> _INFORMATION SUPPLIED_
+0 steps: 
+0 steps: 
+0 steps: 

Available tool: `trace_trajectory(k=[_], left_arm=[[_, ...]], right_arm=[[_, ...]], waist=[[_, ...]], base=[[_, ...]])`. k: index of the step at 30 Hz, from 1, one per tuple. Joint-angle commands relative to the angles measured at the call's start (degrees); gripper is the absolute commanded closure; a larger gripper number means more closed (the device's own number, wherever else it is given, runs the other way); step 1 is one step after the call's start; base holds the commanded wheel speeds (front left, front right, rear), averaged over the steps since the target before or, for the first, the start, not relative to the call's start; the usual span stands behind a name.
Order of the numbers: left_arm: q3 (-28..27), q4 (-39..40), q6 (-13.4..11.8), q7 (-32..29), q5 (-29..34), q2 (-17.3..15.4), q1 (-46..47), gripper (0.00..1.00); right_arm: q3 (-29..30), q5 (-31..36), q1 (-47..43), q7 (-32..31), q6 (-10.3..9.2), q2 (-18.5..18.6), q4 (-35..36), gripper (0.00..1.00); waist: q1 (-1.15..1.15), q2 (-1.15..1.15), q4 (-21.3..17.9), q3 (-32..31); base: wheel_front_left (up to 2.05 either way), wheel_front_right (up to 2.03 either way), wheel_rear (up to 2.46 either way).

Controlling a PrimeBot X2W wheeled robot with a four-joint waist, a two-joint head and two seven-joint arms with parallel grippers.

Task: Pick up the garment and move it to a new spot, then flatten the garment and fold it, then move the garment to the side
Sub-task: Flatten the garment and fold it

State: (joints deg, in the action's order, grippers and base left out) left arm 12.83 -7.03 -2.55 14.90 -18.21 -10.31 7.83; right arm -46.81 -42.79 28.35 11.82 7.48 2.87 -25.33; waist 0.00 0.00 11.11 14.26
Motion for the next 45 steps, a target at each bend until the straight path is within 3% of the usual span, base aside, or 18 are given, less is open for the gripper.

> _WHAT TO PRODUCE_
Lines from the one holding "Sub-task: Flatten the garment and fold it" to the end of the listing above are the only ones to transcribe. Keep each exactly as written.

> _SOLUTION_
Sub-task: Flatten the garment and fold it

State: (joints deg, in the action's order, grippers and base left out) left arm 12.83 -7.03 -2.55 14.90 -18.21 -10.31 7.83; right arm -46.81 -42.79 28.35 11.82 7.48 2.87 -25.33; waist 0.00 0.00 11.11 14.26
Motion for the next 45 steps, a target at each bend until the straight path is within 3% of the usual span, base aside, or 18 are given, less is open for the gripper.

Nothing remains to be added to this answer.